Une autre vente sur plan qui tourne mal

24 septembre 2019 — Quelque 24 acheteurs ont perdu des acomptes totalisant 3,3 millions $, en raison d’une copropriété projetée (Le Victoire) qui n’a jamais vu le jour, a appris La Presse. En 2013, l’immeuble promis devait compter 25 étages, abriter 56 unités et offrir le grand luxe. Ce gratte-ciel en devenir était censé prendre forme près de la rue Saint-Jacques, dans le secteur du Vieux-Montréal.

Un endroit qui devait être magnifique

« Le bureau des ventes montrait la magnificence de l’endroit », se rappelle Jean-Stéphane Rousseau, qui a versé près de 132 000 $ en acompte, un montant qui représentait environ 15 % du prix d’achat de son condo. Certains acheteurs ont perdu plus de 270 000 $.

Les dépôts avaient été placés en sécurité dans le compte en fidéicommis du notaire mandaté par le promoteur, Me Stuart Millowitz. Ces acomptes étaient protégés par la Garantie des immeubles résidentiels (GIR), mais seulement jusqu’à hauteur de 30 000 $ chacun.

Offre de financement retirée

Toujours selon ce qu’a appris La Presse, la GIR a permis au notaire de remettre les acomptes au promoteur, et ce, avant que le financement bancaire ne soit bouclé. Mais par la suite, la Banque Nationale a retiré son offre de financement, parce que le promoteur n’a pas vendu assez de condos.

Le promoteur n’a jamais pu commencer la construction. Et comme il avait déjà contracté un prêt temporaire de 6,2 millions pour démarrer le projet, son créancier a exercé un recours hypothécaire, repris le terrain, tandis que les acheteurs n’ont jamais revu la couleur de leur dépôt. Hormis les 30 000 $ protégés par la GIR.

Poursuite contre la GIR et le notaire

Les acheteurs dépossédés poursuivent maintenant le notaire et la GIR. Ce procès, qui s’échelonne sur 10 jours, se déroule actuellement au palais de justice de Montréal. Tout cela pour dire que cette vente sur plan, qui a mal tourné, ramène sur la table le projet de loi 16. Celui-ci prévoit une meilleure protection des consommateurs au regard des acomptes versés, au moment d’acheter un condo. Mais la mesure prévue est-elle vraiment plus sécuritaire, étant donné qu’on n’y précise pas le montant du dépôt protégé?

« Malgré toute convention contraire, tout acompte versé à un constructeur ou à un promoteur en vue de l’achat d’une fraction de copropriété divise doit être protégé par un ou plusieurs des moyens suivants : un plan de garantie, une assurance, un cautionnement ou un dépôt dans un compte en fidéicommis d’un membre d’un ordre professionnel déterminé par règlement du gouvernement », dit-on à ce sujet dans le projet de loi 16.

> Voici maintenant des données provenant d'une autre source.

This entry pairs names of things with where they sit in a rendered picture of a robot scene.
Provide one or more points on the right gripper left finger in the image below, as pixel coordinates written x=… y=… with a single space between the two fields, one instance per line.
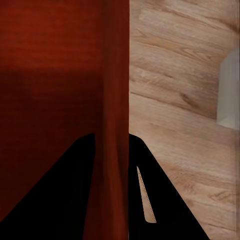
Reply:
x=55 y=208

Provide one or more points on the storage box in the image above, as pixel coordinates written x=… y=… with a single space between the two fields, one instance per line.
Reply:
x=64 y=74

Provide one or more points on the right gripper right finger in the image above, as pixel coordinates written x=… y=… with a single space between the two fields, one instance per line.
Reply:
x=174 y=219

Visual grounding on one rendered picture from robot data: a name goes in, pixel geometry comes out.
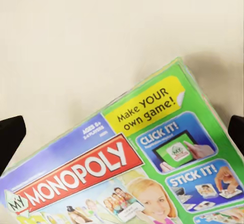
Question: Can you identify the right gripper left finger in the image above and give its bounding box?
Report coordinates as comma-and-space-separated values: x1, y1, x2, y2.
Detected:
0, 115, 26, 176

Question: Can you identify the board game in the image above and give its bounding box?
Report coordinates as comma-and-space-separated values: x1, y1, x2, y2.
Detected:
0, 56, 244, 224

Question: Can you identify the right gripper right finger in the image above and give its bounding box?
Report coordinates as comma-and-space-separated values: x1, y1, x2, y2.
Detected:
227, 115, 244, 156

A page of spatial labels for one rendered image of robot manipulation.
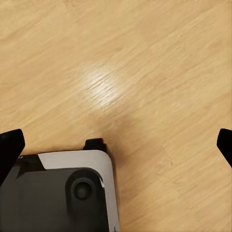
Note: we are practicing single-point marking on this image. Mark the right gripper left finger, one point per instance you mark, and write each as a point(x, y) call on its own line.
point(12, 144)

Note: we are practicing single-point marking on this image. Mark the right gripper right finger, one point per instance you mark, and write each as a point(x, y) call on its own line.
point(224, 143)

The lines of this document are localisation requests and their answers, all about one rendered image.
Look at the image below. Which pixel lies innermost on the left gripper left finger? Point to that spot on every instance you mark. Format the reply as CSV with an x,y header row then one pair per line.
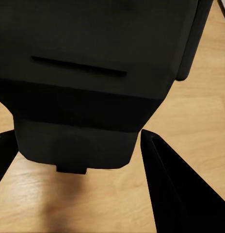
x,y
8,150

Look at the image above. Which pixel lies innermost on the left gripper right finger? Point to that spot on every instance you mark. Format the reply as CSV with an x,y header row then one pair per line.
x,y
182,202

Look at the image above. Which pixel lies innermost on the digital camera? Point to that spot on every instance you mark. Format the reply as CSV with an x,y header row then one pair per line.
x,y
82,77

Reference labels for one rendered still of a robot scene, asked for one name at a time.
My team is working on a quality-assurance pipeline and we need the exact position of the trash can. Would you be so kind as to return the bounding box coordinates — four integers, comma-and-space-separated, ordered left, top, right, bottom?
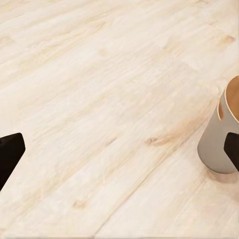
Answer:
197, 75, 239, 174

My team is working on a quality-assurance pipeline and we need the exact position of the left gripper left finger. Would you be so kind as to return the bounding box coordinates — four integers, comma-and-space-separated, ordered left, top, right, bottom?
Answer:
0, 132, 25, 191

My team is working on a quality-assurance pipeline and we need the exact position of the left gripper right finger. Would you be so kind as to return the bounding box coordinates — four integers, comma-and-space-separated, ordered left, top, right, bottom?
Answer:
224, 132, 239, 172

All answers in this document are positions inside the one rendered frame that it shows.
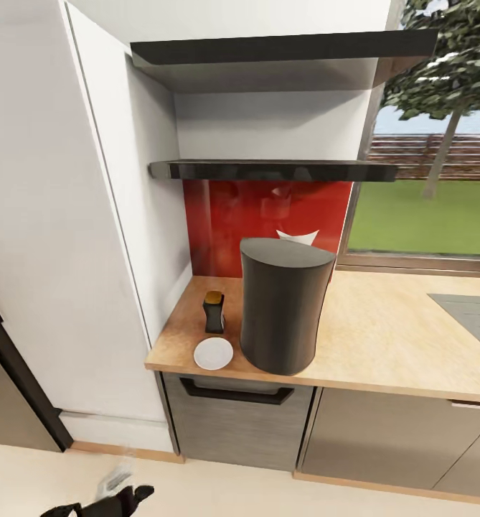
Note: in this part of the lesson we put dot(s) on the cabinet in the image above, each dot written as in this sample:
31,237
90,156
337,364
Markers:
395,439
27,418

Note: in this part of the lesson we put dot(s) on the paper coffee filter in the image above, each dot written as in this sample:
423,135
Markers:
305,239

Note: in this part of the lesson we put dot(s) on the bottle of coffee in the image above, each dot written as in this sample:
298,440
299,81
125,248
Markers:
212,306

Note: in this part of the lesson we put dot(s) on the saucer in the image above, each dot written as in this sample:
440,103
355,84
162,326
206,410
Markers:
213,353

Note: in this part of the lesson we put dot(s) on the coffee maker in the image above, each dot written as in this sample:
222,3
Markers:
284,285

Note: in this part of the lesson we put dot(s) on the dishwasher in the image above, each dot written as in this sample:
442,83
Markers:
238,421

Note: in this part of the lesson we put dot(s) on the fixed window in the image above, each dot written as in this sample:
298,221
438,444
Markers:
426,121

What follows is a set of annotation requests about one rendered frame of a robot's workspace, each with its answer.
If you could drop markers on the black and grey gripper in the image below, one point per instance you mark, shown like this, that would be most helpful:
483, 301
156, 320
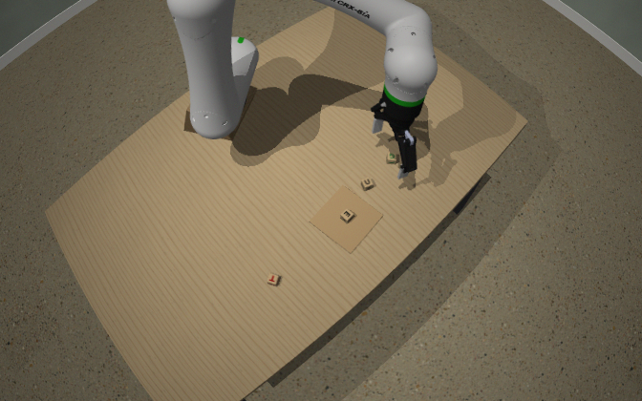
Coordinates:
408, 150

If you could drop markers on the tan flat mat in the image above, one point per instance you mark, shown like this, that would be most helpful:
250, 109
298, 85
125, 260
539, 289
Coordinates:
347, 235

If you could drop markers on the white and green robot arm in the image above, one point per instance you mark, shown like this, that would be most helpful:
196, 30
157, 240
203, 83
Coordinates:
205, 29

Précisons que le plan de garantie obligatoire de GCR (Garantie de construction résidentielle) protège les acomptes, mais seulement jusqu’à 50 000 $. Toutefois, nombreux sont les promoteurs qui exigent des dépôts plus élevés. Malheureusement, GCR ne couvre que les immeubles comptant quatre unité superposée ou moins, excluant ainsi Le Victoire. En pareille situation, il existe des plans de garantie optionnels comme la GIR.